Hacker News new | ask | show | jobs
by throw5 74 days ago
> Just by a thing being common in training data doesn't mean it will be produced.

That's not what I said at all. I never said it will be produced. I said there is some probability of it being produced.

> False, it goes against the RL/HF and other post training goals.

It is correct that frequency in training data alone does not determine outputs, and that post-training (RLHF, policies, etc.) is meant to steer the model away from undesirable behavior.

But those mechanisms do not make such outputs impossible. They just make them less likely. The underlying system is still probabilistic and operating with incomplete context.

I am not sure how you can be so confident that a probabilistic model would never produce `git reset --hard`. There is nothing inherent in how LLMs work that makes that sequence impossible to generate.

1 comments

It is meaningless to say that because the author was able to reproduce it multiple times.
> It is meaningless to say that because the author was able to reproduce it multiple times.

I don't know how that refutes what I'm saying.

The behaviour was reproduced multiple times, so it is clearly an observable outcome, not a one-off. It just shows that the probability of `git reset --hard` is > 0 even with RLHF and post-training.

If it reliably reproduces something undesirable with statistical significance, then it is a bug. It can be fixed with RLHF.
Yes, if something is reproducible and undesirable, it is a bug and RLHF can reduce it. I'm not disupting that. "reduce" is the keyword here.
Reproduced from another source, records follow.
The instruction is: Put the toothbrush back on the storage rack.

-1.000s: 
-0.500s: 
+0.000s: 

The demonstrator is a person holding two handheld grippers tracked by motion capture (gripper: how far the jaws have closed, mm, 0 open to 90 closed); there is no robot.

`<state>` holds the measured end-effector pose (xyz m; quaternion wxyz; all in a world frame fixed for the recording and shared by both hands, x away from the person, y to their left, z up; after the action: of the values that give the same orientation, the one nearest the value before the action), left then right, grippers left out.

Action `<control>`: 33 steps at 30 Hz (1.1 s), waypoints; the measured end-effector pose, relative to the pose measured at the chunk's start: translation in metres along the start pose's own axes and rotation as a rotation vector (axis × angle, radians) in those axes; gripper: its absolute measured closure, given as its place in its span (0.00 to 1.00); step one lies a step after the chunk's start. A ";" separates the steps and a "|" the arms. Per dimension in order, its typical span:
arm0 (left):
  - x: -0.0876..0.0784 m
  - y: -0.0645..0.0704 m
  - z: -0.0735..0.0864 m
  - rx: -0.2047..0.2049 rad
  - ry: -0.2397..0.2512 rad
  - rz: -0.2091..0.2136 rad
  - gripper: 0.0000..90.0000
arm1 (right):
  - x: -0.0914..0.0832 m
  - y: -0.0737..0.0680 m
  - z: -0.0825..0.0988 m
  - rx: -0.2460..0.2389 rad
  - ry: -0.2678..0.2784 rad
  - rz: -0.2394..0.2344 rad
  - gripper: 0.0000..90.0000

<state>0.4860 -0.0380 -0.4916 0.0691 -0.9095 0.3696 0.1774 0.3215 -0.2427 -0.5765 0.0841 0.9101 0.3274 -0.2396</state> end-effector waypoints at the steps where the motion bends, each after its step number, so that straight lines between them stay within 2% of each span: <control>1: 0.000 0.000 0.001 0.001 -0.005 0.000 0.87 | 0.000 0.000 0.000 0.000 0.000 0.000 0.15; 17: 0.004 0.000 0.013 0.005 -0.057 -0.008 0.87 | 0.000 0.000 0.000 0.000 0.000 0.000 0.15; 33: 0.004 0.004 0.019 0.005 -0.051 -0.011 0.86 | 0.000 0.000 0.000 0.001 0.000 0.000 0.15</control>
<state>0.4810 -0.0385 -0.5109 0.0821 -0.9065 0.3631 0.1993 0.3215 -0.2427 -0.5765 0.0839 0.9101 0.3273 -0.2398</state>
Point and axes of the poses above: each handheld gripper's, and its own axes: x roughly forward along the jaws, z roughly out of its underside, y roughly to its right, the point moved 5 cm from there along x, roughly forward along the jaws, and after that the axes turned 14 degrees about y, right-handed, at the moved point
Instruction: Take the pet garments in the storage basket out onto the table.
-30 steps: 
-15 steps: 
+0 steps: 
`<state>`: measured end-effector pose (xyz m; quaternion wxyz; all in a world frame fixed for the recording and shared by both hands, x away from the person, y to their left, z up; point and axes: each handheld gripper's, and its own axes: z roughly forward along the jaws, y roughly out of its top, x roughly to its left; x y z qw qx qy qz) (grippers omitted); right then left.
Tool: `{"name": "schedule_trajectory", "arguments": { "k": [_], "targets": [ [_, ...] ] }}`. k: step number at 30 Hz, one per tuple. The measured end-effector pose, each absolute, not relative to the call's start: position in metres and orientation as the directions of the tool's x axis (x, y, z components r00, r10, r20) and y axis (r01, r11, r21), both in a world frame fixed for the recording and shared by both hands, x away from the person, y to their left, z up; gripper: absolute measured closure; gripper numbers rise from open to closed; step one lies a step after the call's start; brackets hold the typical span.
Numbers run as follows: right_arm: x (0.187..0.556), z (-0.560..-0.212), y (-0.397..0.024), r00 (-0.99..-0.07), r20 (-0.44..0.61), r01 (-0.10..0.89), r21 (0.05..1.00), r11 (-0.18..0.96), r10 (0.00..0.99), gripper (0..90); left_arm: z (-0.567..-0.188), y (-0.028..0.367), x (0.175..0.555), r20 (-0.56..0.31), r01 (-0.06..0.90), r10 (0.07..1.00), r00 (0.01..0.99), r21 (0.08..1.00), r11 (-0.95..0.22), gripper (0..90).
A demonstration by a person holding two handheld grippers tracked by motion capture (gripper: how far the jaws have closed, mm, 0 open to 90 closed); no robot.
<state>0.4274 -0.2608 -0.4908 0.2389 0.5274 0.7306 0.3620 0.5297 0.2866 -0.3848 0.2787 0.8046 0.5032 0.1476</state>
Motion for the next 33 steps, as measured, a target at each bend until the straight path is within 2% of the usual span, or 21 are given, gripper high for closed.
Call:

You can't eliminate them entirely.

My point is that fixing one bug does not eliminate the class of bugs. Heck, it does not even fix that one bug deterministically. You only reduce its probability like you rightly said.

With git commands, there is not like a system like Lean that can formally reject invalid proofs. Really I think the mathematicians have got it easier with LLMs because a proof is either valid or invalid. It's not so clear cut with git commands. Almost any command can be valid in some narrow context, which makes it much harder to reject undesirable outputs entirely.

Until the underlying probabilities of undesirable output become negligible so much that they become practically impossible, these kinds of issues will keep surfacing even if you address individual bugs. Will the probabilities become so low someday that these issues are practically impossible? Maybe. But we are not there yet. Until then, we should recalibrate our expectations and rely on deterministic safeguards outside the LLM.

When sampling from an LLM people normally truncate the token probability distribution so that low-probability tokens are never sampled. So the model shouldn't produce really weird outputs even if they technically have nonzero probability in the pre/post training data.